Pour certains, hiver rime avec Timberland et boom bap new yorkais, pour d’autres avec le chauffage à la gazinière d’une Trap atlantesque, d’autres encore inversent les polarités et filent tout droit naviguer plus au Sud. Mais heureusement, les gros cristaux de cocaïne nous réunissent et c’est bien là le plus important. En cette sympathique fin d’année, l’équipe vous propose avec grande joie son premier « Winter camp », pour se péter la ruche en solo ou en famille, dans la chaleur d’un gîte montagnard ou la fraîcheur d’une journée d’affouage.
7L & Esoteric - DC2 : Bars of death (2004)
– Tis
DC2 est le 3e album du duo en provenance de Boston 7L & Esoteric. C’est très certainement l’album qui synthétise le mieux la recette établie lors de leurs précédents opus. Des prods pour se casser la nuque en rythme ciselées par 7L, un rap cinglant au flow maîtrisé à toute épreuve pour Esoteric. La complémentarité du duo fonctionne à merveille pour le plaisir des fans d’un rap brut sans concession (le morceau "Loud & Clear" ou "Rogue Nation" en sont de parfaites illustrations), quoi qu’en disent ces détracteurs qui pourront râler sur la thématique rap "battle" et la tonalité résolument boom-bap "rentre-dedans". Sorti chez Babygrande Records, cet album est aussi le témoin d’une époque où les artistes pouvaient caser 19 titres carrés d’une qualité plus que correcte et ce n’est pas la durée de l’album (plus d’une heure) qui rebutera les amateurs de ce rap percutant. On y retrouve quelques invités de qualité, gravitant autour du duo à l’instar de Celph Titled et d’Apathy (que l’on retrouvera dans le collectif The Demigodz), ou encore Vinnie Paz & Outerspace sur le "This is war" préfigurant le collectif futur d’Army Of The Pharaoahs. Même une production de J-Zone dénotant avec la cohérence musicale de l’album est une occasion pour Esoteric de mieux illustrer sa technicité nonchalante. Plus de 16 ans après sa sortie, cet album n’a finalement pas si mal vieilli, et reste un album parfait pour affronter l’hiver, ici ou dans le Massachusetts.
– Track : Grace of Gods feat. Rise (prod. 7L)

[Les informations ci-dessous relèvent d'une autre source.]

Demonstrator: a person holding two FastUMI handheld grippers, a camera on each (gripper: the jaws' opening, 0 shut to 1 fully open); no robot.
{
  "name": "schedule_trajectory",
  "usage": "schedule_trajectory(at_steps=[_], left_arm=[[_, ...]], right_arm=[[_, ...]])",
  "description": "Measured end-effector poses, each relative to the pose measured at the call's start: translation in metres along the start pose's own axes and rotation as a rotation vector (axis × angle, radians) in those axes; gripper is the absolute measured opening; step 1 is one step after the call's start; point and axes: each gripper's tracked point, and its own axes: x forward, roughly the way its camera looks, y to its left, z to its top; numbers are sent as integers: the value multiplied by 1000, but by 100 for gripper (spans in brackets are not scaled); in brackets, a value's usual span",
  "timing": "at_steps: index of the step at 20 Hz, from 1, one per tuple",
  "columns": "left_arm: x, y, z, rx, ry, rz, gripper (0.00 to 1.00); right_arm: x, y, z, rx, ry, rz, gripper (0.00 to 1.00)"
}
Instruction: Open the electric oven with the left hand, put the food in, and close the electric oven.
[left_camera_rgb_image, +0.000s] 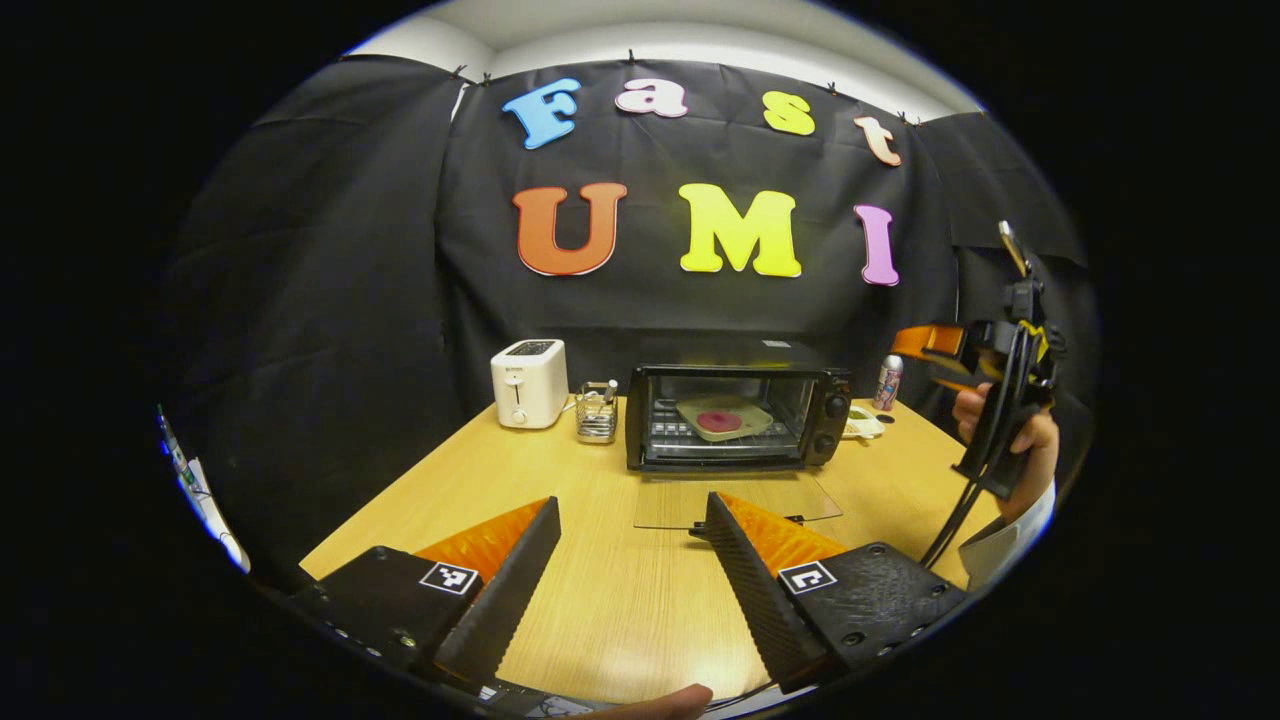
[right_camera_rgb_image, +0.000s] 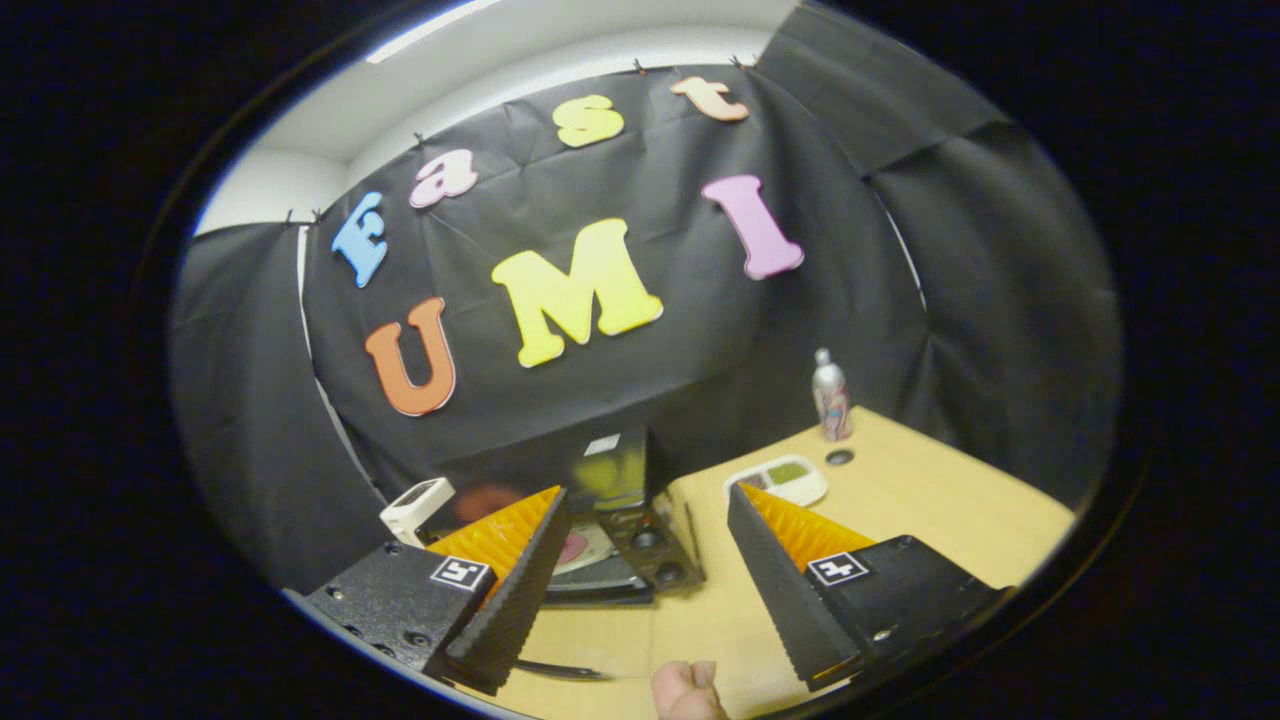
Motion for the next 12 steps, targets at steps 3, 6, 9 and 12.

Clipse - Lord Willin’ (2002)
– Endé / La Prune
Votre hiver c’était mon été. Puis votre hiver est aussi devenu le mien. Je déboule de l’hémisphère sud, on inverse les saisons. D’ailleurs on en garde uniquement deux. Hiver, Été. Fuck le moyennisme et l’entre-deux ! Radical comme ce bon vieux fanzine. Ce bon vieux rap dans les veines. Depuis tout ce temps, qu’est-ce que j’peux ressortir de ma musette pour traverser le glacier ? Allez, on part sur deux reufs, à l’avant du cortège, cabriolet-cruisant dans Virginia Beach. À l’arrière, ce boug avec sa couronne épineuse. Lord Willin’ de The Clipse. 2002, Malice & Pusha, Startrak, le spaceship des Neptunes, Grindin’ en fer de lance. La calotte dans la gueule du jeune yab néo-mérignacais que je suis. En boucle, je m’ambiance éganté sur les récits de fabuleux providers. Je me pèle les soufflets mais Dieu merci j’ai les instruments à vents, Pharrell qui ne rappe pas trop encore, du clap tranchant, des invités respectueux du projet,… J’affronte le froid, et j’suis chaud. HOT DAAAAAMN ! J’suis sûr de revoir un printemps chaque année depuis cette shit. Chaque printemps j’suis sûr de réentendre ce projet chaud tel un baril récomfortant sur Tobacco Road. En guise de North Face j’ai un album, sans écart de températures ni faiblesse niveau thermostat. Playas we ain’t the same, I’m into ’caine and guns / Chopard with the fishes make the face lift numb. Fuck cette Neige ! Merci aux Crocos ! PAIX !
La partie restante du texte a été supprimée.